## ABOUT THIS TASK
The copy you give must match the listing below exactly and contain no pictures.

## INFORMATION SUPPLIED

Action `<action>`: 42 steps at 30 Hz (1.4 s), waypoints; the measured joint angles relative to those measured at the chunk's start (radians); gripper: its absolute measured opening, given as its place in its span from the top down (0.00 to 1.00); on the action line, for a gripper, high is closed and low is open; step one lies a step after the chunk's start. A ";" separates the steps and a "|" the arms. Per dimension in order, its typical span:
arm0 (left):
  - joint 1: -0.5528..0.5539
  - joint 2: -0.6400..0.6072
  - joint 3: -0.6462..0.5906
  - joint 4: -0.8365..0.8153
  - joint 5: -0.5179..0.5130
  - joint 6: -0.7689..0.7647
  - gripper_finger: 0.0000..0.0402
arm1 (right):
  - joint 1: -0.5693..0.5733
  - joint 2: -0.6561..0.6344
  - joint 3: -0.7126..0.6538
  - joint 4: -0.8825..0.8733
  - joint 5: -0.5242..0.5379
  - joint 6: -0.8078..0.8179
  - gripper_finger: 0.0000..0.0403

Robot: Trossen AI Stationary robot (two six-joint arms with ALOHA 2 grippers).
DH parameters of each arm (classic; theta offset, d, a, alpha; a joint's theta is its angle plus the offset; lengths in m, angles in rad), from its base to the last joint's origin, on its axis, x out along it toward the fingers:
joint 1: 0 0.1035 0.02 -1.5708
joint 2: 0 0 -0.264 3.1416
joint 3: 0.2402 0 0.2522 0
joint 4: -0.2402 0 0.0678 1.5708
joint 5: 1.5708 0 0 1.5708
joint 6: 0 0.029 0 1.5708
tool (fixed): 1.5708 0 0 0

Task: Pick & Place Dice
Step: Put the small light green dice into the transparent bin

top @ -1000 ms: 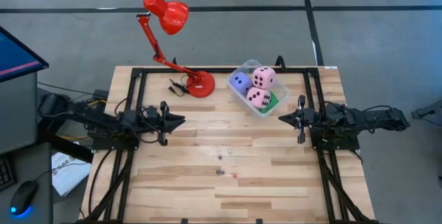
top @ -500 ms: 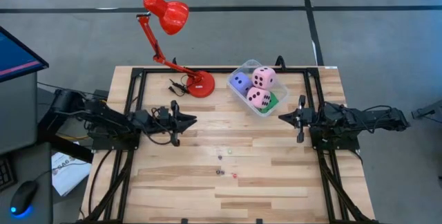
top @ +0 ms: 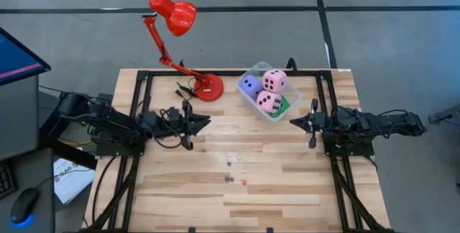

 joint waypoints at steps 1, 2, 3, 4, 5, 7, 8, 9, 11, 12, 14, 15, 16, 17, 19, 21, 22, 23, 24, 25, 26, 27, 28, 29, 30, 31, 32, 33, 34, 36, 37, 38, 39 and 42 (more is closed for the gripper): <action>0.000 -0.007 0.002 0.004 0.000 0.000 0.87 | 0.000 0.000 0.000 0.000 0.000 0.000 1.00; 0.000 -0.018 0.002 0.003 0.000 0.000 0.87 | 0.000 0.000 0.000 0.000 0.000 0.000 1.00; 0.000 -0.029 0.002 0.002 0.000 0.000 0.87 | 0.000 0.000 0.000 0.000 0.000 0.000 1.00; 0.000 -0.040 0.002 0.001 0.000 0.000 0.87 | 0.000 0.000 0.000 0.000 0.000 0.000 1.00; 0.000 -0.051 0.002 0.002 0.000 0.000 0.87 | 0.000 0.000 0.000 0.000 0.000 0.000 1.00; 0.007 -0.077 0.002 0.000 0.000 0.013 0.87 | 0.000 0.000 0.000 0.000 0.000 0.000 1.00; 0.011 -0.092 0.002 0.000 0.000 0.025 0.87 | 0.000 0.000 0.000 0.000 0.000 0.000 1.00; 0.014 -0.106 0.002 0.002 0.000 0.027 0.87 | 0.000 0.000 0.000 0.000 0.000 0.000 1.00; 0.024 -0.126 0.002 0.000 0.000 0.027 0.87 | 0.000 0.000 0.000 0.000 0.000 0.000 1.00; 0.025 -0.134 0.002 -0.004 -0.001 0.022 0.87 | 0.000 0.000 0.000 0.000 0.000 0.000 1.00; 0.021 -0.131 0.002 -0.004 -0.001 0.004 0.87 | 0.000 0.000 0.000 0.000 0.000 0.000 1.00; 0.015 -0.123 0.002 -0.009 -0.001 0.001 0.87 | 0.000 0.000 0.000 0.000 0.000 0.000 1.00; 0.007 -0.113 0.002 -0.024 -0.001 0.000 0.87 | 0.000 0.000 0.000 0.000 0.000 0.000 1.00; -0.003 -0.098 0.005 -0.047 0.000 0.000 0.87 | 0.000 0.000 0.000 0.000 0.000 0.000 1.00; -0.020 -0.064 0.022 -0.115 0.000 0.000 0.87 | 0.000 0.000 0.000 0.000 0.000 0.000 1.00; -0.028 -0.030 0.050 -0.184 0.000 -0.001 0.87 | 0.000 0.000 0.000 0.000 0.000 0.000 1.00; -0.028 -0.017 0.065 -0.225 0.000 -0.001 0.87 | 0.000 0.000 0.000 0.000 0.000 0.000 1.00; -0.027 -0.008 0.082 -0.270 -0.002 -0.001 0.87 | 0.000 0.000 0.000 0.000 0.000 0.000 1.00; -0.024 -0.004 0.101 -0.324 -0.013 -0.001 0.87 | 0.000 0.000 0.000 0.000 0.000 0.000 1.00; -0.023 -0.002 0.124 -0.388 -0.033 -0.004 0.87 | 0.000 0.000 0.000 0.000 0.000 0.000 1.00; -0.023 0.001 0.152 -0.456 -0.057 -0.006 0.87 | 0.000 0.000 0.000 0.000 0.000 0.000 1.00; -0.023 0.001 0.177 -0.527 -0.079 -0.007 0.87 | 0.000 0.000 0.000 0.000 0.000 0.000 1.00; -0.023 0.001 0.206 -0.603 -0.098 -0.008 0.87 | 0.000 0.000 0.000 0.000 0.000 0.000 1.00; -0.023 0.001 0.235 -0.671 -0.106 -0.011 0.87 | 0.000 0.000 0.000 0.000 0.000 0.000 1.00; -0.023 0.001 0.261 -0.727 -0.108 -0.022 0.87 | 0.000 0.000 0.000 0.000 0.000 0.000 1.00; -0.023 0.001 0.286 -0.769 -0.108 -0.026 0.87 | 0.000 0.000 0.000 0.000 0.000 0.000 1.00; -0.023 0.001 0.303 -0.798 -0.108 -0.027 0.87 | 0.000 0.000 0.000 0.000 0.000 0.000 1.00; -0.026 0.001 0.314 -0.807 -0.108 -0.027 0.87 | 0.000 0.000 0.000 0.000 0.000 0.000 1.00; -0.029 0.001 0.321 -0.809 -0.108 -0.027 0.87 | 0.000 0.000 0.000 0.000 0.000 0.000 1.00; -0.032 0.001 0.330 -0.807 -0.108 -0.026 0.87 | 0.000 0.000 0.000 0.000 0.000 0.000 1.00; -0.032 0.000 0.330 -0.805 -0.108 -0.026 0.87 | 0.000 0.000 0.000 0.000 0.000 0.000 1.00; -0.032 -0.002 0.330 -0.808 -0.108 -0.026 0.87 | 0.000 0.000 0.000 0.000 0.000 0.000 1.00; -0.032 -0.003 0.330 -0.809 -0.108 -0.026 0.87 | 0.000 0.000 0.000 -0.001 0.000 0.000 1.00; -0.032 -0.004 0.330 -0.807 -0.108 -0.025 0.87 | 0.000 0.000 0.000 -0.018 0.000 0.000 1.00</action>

## OUTPUT OF THE TASK
Action `<action>`: 42 steps at 30 Hz (1.4 s), waypoints; the measured joint angles relative to those measured at the chunk's start (radians); gripper: its absolute measured opening, given as its place in its span from the top down (0.00 to 1.00); on the action line, for a gripper, high is closed and low is open; step one lies a step after the chunk's start. A ";" separates the steps and a "|" the arms. Per dimension in order, its typical span:
arm0 (left):
  - joint 1: -0.5528..0.5539
  - joint 2: -0.6400..0.6072
  - joint 3: -0.6462..0.5906
  - joint 4: -0.8365..0.8153
  - joint 5: -0.5179..0.5130
  - joint 6: -0.7689..0.7647
  - gripper_finger: 0.0000..0.0402
arm1 (right):
  - joint 1: -0.5693..0.5733
  - joint 2: -0.6561..0.6344
  - joint 3: -0.7126..0.6538
  - joint 4: -0.8825..0.8733
  - joint 5: -0.5242..0.5379
  - joint 6: -0.8078..0.8179
  - gripper_finger: 0.0000..0.0403

Robot: Trossen AI Stationary robot (two six-joint arms with ALOHA 2 grippers).
DH parameters of each arm (classic; theta offset, d, a, alpha; a joint's theta is its angle plus the offset; lengths in m, angles in rad), from its base to the last joint's origin, on its axis, x out along it toward the fingers:
joint 1: 0 0.1035 0.02 -1.5708
joint 2: 0 0 -0.264 3.1416
joint 3: 0.2402 0 0.2522 0
joint 4: -0.2402 0 0.0678 1.5708
joint 5: 1.5708 0 0 1.5708
joint 6: 0 0.029 0 1.5708
tool (fixed): 1.5708 0 0 0

Task: Pick & Place Dice
Step: Put the small light green dice into the transparent bin

top @ -1000 ms: 
top @ -500 ms: 
top @ +0 ms: 

 joint waypoints at steps 1, 2, 3, 4, 5, 7, 8, 9, 11, 12, 14, 15, 16, 17, 19, 21, 22, 23, 24, 25, 26, 27, 28, 29, 30, 31, 32, 33, 34, 36, 37, 38, 39 and 42 (more is closed for the gripper): <action>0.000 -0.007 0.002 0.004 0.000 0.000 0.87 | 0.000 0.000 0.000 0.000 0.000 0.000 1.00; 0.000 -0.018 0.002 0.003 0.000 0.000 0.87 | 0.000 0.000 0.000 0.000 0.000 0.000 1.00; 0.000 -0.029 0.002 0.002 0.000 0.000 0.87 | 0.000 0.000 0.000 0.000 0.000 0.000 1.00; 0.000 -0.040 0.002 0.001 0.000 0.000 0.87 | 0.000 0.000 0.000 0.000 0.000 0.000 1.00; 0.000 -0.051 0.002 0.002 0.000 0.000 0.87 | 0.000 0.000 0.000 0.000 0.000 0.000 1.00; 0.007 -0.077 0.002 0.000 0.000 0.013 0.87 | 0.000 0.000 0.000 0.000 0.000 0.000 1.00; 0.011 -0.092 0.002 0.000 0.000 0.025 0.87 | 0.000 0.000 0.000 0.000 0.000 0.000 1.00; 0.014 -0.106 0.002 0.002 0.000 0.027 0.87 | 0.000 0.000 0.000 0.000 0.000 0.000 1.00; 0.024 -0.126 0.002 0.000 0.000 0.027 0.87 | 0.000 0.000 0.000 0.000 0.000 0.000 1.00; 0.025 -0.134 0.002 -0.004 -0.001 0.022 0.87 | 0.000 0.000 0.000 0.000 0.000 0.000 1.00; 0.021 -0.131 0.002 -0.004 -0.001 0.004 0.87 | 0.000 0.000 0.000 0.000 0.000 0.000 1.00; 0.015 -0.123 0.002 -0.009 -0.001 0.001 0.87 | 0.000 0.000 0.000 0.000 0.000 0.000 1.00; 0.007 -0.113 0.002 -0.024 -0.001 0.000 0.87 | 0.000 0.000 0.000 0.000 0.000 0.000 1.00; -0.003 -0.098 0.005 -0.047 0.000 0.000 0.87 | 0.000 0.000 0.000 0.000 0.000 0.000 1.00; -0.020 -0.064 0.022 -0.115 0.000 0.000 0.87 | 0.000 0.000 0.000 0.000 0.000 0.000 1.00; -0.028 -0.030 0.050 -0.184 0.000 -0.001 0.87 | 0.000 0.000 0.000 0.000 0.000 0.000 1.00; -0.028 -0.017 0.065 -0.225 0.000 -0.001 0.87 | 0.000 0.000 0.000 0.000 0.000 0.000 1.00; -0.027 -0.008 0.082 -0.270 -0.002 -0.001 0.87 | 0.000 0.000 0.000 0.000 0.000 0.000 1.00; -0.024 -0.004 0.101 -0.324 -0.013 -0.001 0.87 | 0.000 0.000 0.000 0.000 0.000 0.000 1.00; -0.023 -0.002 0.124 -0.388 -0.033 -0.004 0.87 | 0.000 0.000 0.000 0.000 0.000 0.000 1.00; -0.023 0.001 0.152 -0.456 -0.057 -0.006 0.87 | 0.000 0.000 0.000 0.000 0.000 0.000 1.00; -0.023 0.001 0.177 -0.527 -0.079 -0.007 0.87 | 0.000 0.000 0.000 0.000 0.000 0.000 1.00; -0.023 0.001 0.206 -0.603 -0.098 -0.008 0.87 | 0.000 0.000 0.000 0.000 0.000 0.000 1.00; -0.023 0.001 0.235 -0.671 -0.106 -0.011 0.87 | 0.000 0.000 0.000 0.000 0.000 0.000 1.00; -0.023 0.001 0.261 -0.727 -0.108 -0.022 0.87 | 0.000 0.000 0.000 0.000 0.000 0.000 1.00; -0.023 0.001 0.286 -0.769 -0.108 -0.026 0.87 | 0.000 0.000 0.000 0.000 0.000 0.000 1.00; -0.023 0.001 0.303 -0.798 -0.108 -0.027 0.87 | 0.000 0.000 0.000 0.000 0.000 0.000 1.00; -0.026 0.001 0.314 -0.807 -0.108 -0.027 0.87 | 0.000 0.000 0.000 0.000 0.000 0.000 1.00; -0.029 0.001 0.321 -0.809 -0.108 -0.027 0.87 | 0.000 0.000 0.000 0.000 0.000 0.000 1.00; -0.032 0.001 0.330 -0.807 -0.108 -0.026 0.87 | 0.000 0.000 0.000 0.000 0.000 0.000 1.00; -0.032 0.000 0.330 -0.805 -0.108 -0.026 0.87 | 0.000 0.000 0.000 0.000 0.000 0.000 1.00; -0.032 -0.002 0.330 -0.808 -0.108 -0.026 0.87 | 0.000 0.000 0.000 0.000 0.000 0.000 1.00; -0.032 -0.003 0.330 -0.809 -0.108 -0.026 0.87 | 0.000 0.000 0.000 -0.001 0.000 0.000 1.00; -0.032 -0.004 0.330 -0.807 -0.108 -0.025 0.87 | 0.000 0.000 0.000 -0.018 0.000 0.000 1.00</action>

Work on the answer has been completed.